Note

The following documentation closely follows the book by Ernest P. Chan: Algorithmic Trading: Winning Strategies and Their Rationale.

As well as the paper by Faik Bilgili: Stationarity and cointegration tests: Comparison of Engle-Granger and Johansen methodologies.

Tests for Cointegration



According to Ernest P. Chan: “The mathematical description of a mean-reverting price series is that the change of the price series in the next period is proportional to the difference between the mean price and the current price. This gives rise to the ADF test, which tests whether we can reject the null hypothesis that the proportionality constant is zero.”

The Augmented Dickey–Fuller (ADF) test is based on the idea that the current price level gives us information about the future price level: if it’s lower than the mean, the next move will be upwards, and vice versa.

The ADF test uses the linear model that describes the price changes as follows:

\[\Delta y(t) = \lambda y(t-1) + \mu + \beta t + \alpha_1 \Delta y(t-1) + ... + \alpha_k \Delta y(t-k) + \epsilon_t\]

where \(\Delta y(t) \equiv y(t) - y(t-1)\), \(\Delta y(t-1) \equiv y(t-1) - y(t-2)\), …

The hypothesis that is being tested is: \(\lambda = 0\). For simplicity we assume the drift term to be zero (\(\beta = 0\)). If we reject the hypothesis, this means that the next price move depends on the current price level.

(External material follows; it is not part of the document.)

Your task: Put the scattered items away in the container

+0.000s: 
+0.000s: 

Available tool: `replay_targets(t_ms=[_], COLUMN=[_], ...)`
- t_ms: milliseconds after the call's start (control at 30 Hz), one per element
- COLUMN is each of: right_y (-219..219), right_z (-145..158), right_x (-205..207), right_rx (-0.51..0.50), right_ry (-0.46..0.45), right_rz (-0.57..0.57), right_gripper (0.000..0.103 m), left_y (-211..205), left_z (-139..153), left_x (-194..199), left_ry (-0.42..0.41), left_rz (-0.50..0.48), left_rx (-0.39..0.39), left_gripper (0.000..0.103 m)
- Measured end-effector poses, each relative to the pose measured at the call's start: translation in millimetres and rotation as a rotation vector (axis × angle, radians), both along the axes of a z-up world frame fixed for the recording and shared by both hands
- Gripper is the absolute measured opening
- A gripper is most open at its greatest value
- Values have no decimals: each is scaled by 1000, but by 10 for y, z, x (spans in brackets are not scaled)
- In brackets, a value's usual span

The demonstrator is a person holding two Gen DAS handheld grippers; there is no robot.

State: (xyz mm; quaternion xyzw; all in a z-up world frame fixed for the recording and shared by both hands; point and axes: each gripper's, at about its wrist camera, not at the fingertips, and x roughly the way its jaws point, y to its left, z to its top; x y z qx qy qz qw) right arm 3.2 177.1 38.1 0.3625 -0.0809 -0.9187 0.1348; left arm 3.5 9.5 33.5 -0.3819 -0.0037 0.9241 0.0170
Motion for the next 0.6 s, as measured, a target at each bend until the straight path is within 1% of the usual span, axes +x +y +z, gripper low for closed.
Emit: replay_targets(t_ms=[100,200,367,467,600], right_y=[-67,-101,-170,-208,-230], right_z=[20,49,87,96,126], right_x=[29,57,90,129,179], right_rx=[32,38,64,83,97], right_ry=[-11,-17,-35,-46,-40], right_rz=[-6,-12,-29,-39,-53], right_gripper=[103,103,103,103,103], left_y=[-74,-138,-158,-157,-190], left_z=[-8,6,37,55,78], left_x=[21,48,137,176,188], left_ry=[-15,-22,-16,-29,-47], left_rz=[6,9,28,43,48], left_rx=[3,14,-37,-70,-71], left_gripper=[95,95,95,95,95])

Mean reversion tests, such as ADF usually require at least 90 percent certainty. But in practice, we can create strategies that are profitable even at lower certainty levels. The measure \(\lambda\) can be used to calculate the half-life, which indicates how long it takes for a price to mean revert:

\[\text{Half-life} = -log(2) / \lambda\]

Furthermore, we can see that if the \(\lambda\) value is positive, the price series are not mean-reverting. If it’s close to zero, the half-life is very long and the strategy won’t be profitable due to slow mean reversion.

Half-life period can be helpful to determine some of the parameters to use in the trading strategy. Say, if the half-life period is 20 days, then using 5 days backward-looking window for moving average or volatility calculation may not give the best results.

The most common approach is to use two cointegrated price series to construct a portfolio. This is done by simultaneously going long on one asset and short on the other, with an appropriate capital allocation for each asset. This approach is also called a “pairs trading strategy”. However, the approach can be extended to three and more assets.

Warning

From the mathematical standpoint, cointegration testing strives to prove that there exists at least one linear combination of given time series that is stationary. Hence sometimes during the testing, the cointegration vector might have only positive coefficients, making it not suitable for making a spread, while being completely theoretically sound.

Note

Another set of tools for pairs trading strategies is available in our Optimal Mean Reversion Module.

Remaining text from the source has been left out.